* **Task instructions**
From the records below, transcribe only the lines running from the one with "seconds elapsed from" through the one with "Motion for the". Keep both of those end lines.
::::
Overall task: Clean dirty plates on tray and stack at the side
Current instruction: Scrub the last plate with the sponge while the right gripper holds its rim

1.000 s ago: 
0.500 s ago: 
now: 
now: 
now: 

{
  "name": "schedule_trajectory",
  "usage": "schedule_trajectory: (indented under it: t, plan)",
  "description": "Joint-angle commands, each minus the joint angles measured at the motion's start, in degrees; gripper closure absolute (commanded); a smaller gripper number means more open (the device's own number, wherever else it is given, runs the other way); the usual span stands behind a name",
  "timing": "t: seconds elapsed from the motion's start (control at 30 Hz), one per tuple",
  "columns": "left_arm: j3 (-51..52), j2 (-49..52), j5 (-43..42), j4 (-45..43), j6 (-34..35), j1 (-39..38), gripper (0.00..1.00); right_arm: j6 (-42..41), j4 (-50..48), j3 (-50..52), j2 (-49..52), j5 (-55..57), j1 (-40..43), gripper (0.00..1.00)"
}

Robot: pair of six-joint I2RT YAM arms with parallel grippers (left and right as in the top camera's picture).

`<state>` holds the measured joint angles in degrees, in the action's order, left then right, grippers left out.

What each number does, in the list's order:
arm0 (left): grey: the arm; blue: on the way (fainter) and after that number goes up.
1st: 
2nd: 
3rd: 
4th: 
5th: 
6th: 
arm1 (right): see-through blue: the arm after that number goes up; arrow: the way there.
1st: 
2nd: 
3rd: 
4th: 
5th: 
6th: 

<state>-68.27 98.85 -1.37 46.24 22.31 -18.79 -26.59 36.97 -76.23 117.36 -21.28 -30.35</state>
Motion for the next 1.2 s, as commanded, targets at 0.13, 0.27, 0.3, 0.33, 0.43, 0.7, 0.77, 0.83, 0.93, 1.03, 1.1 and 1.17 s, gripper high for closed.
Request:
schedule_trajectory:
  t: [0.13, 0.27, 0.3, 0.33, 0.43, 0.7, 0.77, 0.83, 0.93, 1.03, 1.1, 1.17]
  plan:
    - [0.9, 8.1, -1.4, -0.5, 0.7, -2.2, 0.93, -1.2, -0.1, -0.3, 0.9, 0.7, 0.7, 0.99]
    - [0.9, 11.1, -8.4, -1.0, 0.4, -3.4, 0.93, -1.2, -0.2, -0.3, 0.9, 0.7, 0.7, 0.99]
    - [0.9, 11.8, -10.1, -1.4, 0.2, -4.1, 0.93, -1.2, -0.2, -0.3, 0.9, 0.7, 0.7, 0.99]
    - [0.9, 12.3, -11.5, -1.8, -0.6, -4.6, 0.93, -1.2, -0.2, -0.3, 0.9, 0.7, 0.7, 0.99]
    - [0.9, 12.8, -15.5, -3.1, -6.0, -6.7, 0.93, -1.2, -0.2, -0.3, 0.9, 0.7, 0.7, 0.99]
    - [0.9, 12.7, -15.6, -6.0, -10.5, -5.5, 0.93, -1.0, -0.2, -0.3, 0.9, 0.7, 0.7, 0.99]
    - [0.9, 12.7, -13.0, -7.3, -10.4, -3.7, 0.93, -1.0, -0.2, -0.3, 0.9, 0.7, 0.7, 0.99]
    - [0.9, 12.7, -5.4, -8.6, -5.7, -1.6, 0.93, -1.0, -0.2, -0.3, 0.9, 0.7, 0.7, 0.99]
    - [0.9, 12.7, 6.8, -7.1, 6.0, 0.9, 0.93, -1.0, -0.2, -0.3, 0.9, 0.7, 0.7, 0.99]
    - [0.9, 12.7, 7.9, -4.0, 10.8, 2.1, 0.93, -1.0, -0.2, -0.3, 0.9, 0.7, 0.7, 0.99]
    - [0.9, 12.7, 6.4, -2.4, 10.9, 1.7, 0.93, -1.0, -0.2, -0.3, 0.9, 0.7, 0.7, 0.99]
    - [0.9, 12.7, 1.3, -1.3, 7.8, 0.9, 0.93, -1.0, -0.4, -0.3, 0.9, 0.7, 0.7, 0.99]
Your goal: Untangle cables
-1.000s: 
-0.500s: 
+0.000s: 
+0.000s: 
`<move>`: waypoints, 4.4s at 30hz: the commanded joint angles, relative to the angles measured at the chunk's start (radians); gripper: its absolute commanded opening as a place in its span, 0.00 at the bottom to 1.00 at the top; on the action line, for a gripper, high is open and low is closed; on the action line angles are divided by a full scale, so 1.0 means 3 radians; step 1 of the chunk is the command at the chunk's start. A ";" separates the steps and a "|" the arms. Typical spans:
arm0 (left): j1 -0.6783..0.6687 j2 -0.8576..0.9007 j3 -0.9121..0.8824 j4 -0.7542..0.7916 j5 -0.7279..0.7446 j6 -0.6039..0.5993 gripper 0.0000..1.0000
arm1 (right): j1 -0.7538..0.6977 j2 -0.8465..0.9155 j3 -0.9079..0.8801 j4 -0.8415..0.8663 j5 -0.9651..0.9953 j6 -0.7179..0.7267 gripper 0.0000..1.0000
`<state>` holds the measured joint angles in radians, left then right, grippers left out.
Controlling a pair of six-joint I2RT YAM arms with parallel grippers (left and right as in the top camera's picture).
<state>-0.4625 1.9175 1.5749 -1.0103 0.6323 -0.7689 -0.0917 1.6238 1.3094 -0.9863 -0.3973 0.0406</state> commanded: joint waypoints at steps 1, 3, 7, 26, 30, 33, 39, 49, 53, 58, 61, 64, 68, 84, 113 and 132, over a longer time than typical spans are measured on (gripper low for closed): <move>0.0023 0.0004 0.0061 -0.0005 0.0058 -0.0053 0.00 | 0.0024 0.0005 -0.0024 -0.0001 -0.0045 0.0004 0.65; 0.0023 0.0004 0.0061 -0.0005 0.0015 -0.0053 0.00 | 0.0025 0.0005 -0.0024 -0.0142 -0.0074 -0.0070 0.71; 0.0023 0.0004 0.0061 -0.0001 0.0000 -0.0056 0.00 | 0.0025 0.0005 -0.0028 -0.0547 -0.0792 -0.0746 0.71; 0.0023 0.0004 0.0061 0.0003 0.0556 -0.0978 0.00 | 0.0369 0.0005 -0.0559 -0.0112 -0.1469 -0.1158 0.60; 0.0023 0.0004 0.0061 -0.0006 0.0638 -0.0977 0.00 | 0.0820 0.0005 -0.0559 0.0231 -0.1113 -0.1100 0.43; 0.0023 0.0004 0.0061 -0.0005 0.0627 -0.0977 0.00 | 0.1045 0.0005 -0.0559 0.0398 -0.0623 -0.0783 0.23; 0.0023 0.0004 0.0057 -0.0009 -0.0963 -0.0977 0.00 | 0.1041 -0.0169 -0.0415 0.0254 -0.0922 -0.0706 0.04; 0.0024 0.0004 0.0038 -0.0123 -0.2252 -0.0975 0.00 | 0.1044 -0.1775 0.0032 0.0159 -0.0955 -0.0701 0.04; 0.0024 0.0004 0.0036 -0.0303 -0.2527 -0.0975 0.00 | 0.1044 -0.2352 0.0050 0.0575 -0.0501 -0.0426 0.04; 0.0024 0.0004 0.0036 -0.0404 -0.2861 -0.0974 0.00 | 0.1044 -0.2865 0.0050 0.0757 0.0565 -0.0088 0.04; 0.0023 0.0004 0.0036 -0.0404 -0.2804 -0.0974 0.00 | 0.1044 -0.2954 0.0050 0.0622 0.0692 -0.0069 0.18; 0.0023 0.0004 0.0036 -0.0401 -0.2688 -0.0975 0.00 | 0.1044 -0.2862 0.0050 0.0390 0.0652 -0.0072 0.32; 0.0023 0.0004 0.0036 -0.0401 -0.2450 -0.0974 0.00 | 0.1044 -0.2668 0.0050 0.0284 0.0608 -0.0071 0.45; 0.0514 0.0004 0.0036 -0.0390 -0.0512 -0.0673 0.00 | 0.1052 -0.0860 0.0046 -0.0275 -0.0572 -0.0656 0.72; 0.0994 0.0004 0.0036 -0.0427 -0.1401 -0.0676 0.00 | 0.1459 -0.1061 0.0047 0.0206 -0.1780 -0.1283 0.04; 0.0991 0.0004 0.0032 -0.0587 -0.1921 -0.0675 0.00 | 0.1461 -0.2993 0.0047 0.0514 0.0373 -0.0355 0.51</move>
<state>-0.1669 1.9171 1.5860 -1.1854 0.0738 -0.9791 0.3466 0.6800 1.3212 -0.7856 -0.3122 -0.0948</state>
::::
* **Reply**
  "timing": "t: seconds elapsed from the motion's start (control at 30 Hz), one per tuple",
  "columns": "left_arm: j3 (-51..52), j2 (-49..52), j5 (-43..42), j4 (-45..43), j6 (-34..35), j1 (-39..38), gripper (0.00..1.00); right_arm: j6 (-42..41), j4 (-50..48), j3 (-50..52), j2 (-49..52), j5 (-55..57), j1 (-40..43), gripper (0.00..1.00)"
}

Robot: pair of six-joint I2RT YAM arms with parallel grippers (left and right as in the top camera's picture).

`<state>` holds the measured joint angles in degrees, in the action's order, left then right, grippers left out.

What each number does, in the list's order:
arm0 (left): grey: the arm; blue: on the way (fainter) and after that number goes up.
1st: 
2nd: 
3rd: 
4th: 
5th: 
6th: 
arm1 (right): see-through blue: the arm after that number goes up; arrow: the way there.
1st: 
2nd: 
3rd: 
4th: 
5th: 
6th: 

<state>-68.27 98.85 -1.37 46.24 22.31 -18.79 -26.59 36.97 -76.23 117.36 -21.28 -30.35</state>
Motion for the next 1.2 s, as commanded, targets at 0.13, 0.27, 0.3, 0.33, 0.43, 0.7, 0.77, 0.83, 0.93, 1.03, 1.1 and 1.17 s, gripper high for closed.

That completes the output.